Donald Trump Gets Specific With Plan to Build Wall

Donald Trump Gets Specific With Plan to Build Wall
Donald Trump speaks to South Carolina voters on the eve of the state's primary on February 19, 2016 in North Charleston, South Carolina. (Photo by Spencer Platt/Getty Images)
4/5/2016
Updated:
4/5/2016

Donald Trump, in a two page memo to the Washington Post on April 4, said that he would get Mexico to pay for his proposed wall at the southern border by threatening to cut off $24 billion in remittances transferred from immigrants in the United States to families back in Mexico.

Trump said that he would redact this threat if that Mexican government sent a “one-time payment of $5-10 billion” to ensure that the $24 billion flow of remittance continued.

“It’s an easy decision for Mexico,” the memo read.

The Trump campaign’s memo uses an interpretation of the Patriot Act’s “know your customer” provision to compel companies like Western Union to verify a client’s identity and legal status before authorizing a wire transfer.

These are the first specific plans Trump has laid out for how Mexico will pay for the wall since he proposed building it last August. The wall’s height has been in flux, with a possible height as high as 55 ft. 

“We have the moral high ground here, and all the leverage,” the memo said. “It is time we use it in order to ‘Make America Great Again.’”
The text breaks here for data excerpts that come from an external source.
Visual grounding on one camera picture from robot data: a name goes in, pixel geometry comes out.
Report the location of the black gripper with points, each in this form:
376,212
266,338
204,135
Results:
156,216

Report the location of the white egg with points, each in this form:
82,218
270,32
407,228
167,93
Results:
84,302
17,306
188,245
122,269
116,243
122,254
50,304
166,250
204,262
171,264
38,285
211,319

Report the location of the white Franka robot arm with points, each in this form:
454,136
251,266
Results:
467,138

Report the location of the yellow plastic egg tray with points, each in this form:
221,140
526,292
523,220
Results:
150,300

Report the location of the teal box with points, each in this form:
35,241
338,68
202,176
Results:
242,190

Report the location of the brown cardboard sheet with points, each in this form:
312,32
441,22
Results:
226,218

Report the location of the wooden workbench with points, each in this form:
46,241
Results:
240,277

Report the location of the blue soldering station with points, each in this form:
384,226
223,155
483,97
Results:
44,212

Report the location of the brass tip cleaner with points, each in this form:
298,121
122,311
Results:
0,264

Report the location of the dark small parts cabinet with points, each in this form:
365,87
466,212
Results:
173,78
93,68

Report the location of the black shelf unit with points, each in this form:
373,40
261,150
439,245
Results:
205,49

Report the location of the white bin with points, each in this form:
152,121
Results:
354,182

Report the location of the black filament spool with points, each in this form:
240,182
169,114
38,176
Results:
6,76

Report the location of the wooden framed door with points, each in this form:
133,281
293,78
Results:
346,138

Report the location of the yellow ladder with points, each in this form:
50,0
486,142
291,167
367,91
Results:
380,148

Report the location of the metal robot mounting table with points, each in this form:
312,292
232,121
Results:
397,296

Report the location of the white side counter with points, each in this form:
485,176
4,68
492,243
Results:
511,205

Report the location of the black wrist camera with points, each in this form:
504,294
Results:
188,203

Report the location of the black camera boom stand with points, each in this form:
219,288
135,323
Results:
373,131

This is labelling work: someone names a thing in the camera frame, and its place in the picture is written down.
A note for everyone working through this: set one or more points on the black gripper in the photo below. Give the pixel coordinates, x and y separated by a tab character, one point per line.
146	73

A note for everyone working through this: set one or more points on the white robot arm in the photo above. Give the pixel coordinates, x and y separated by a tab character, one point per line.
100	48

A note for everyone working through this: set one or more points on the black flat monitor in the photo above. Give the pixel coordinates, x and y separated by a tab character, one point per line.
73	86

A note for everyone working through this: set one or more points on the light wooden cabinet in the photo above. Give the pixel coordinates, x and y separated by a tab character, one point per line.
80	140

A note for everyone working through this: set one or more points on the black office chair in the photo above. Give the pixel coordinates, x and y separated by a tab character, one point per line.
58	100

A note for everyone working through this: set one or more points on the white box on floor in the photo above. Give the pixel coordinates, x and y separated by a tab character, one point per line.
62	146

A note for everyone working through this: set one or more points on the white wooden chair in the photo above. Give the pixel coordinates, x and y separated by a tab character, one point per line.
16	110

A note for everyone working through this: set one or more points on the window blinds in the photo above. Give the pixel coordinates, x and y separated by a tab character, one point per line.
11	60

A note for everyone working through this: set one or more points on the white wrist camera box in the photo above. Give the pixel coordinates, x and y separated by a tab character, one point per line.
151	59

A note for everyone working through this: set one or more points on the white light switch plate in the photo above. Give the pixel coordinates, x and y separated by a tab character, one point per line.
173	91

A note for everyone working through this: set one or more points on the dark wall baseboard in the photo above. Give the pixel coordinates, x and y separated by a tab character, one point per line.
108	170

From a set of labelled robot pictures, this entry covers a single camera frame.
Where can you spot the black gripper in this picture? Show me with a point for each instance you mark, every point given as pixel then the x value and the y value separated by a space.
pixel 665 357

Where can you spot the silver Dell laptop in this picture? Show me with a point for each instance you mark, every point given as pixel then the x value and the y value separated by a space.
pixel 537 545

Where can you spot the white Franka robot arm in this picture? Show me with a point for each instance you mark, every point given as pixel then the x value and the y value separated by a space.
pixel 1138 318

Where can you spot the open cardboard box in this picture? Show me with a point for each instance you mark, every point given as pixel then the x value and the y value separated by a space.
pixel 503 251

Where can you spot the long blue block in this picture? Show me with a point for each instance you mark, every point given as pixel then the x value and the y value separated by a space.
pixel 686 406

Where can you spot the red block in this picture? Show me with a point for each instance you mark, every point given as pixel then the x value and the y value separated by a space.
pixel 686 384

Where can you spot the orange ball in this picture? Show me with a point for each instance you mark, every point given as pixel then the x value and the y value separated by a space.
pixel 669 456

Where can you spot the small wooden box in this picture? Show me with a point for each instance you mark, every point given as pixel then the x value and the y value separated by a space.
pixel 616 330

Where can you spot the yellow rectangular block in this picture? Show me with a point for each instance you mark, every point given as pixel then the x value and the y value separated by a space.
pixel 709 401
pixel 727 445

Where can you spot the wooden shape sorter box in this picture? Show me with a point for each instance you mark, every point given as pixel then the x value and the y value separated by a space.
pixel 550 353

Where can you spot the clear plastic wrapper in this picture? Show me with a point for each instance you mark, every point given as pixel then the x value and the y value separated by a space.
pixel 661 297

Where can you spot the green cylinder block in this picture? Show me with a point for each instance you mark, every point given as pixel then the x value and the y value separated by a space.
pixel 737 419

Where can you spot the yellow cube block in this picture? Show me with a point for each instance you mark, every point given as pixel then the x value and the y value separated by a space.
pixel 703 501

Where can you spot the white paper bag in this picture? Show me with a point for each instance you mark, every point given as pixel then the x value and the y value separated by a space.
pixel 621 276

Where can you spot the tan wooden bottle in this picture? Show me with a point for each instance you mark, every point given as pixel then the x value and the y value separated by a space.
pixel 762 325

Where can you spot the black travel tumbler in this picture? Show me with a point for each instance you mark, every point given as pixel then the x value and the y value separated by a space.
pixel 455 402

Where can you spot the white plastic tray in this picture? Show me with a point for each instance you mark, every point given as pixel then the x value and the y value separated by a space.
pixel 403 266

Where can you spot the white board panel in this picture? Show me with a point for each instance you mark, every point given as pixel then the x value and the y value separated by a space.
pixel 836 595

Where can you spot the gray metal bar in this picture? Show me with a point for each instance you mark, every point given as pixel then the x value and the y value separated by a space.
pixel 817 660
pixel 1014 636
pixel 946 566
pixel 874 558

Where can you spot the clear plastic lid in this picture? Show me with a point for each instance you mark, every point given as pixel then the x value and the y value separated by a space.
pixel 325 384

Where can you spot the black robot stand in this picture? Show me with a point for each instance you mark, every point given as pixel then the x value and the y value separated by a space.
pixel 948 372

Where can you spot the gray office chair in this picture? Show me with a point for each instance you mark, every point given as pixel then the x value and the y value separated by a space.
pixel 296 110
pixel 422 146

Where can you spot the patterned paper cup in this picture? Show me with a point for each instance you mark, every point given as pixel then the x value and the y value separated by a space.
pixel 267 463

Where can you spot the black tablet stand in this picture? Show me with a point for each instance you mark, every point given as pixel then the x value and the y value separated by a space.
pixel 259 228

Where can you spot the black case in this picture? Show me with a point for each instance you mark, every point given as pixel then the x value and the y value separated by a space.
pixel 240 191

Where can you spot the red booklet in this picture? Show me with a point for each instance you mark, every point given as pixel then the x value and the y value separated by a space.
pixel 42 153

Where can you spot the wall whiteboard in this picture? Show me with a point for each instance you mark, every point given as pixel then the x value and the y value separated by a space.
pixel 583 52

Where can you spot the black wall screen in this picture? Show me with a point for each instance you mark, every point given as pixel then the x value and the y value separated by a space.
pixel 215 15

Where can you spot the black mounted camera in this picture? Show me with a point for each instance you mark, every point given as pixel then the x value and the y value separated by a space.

President Barack Obama was critical of the proposal saying, “Good luck with that”:

“People expect the president of the United States and the elected officials in this country to treat these problems seriously, to put forward policies that have been examined, analyzed are effective, where unintended consequences are taken into account,” Obama said. “They don’t expect half-baked notions coming out of the White House. We can’t afford that.”

Donald Trump’s proposal comes only hours before Wisconsin voters go to vote for the primary on April 5th. Trump is the frontrunner of the Republican race, but has trailed Ted Cruz in a majority of the latest polls in Wisconsin.